_TASK DIRECTIONS:_
Nothing but the lines from the one containing "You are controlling" to the end of the material should be returned, each exactly as written.
────────
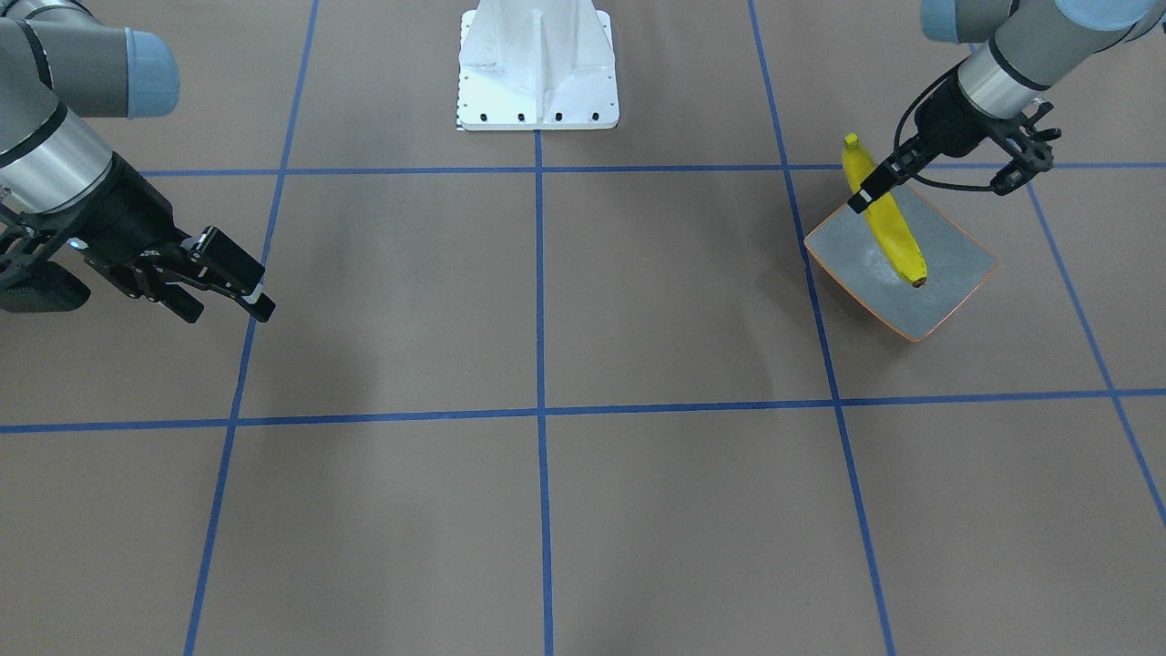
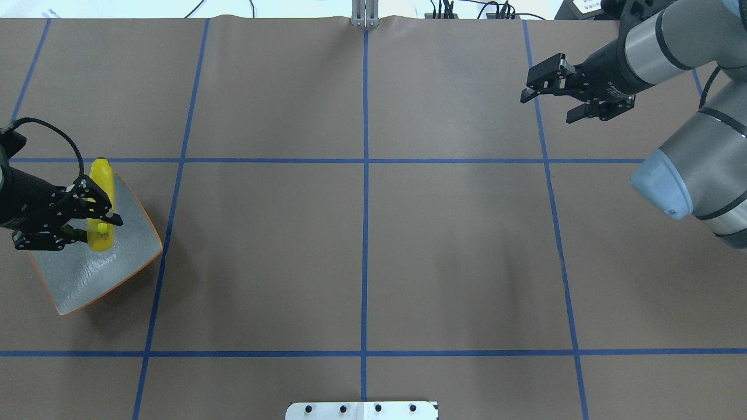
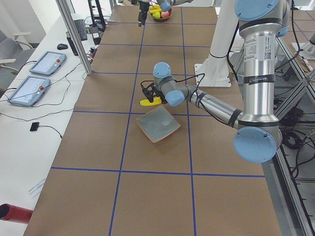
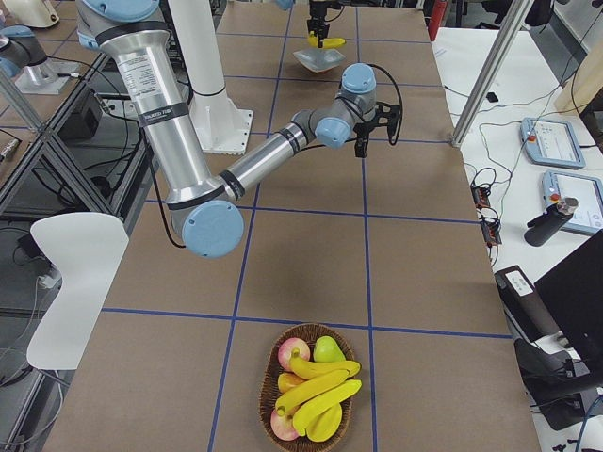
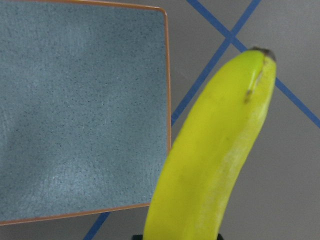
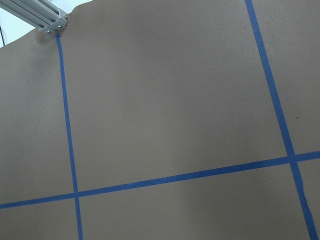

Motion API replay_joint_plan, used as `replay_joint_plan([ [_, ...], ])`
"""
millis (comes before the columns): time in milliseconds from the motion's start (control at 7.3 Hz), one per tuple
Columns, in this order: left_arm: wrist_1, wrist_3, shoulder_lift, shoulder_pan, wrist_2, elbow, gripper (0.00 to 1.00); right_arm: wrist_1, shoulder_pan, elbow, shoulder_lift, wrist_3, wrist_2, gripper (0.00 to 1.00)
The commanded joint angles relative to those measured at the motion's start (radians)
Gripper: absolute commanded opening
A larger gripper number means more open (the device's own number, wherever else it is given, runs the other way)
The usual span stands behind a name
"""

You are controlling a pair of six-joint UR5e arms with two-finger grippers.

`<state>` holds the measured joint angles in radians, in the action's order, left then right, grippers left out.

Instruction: Transfer all bananas from basket to plate

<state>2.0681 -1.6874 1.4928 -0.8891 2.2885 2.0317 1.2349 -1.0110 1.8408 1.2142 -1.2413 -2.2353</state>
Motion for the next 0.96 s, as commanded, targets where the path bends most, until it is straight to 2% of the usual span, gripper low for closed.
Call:
replay_joint_plan([
  [0, 0.0, 0.0, -0.017, -0.001, 0.0, -0.031, 0.0, 0.0, 0.0, 0.0, 0.001, 0.002, 0.0, 1.0],
  [548, 0.0, 0.041, -0.017, -0.001, -0.017, -0.123, 0.0, 0.0, 0.0, 0.0, 0.001, 0.002, 0.0, 1.0],
  [822, -0.002, 0.08, -0.049, -0.001, -0.015, -0.148, 0.0, 0.0, 0.002, 0.0, 0.001, 0.002, 0.0, 1.0],
])
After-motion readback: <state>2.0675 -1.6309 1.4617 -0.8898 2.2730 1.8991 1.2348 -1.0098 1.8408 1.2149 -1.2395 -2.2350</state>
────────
_OUTPUT FOR THIS TASK:_
You are controlling a pair of six-joint UR5e arms with two-finger grippers.

`<state>` holds the measured joint angles in radians, in the action's order, left then right, grippers left out.

Instruction: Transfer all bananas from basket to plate

<state>2.0681 -1.6874 1.4928 -0.8891 2.2885 2.0317 1.2349 -1.0110 1.8408 1.2142 -1.2413 -2.2353</state>
Motion for the next 0.96 s, as commanded, targets where the path bends most, until it is straight to 2% of the usual span, gripper low for closed.
Call:
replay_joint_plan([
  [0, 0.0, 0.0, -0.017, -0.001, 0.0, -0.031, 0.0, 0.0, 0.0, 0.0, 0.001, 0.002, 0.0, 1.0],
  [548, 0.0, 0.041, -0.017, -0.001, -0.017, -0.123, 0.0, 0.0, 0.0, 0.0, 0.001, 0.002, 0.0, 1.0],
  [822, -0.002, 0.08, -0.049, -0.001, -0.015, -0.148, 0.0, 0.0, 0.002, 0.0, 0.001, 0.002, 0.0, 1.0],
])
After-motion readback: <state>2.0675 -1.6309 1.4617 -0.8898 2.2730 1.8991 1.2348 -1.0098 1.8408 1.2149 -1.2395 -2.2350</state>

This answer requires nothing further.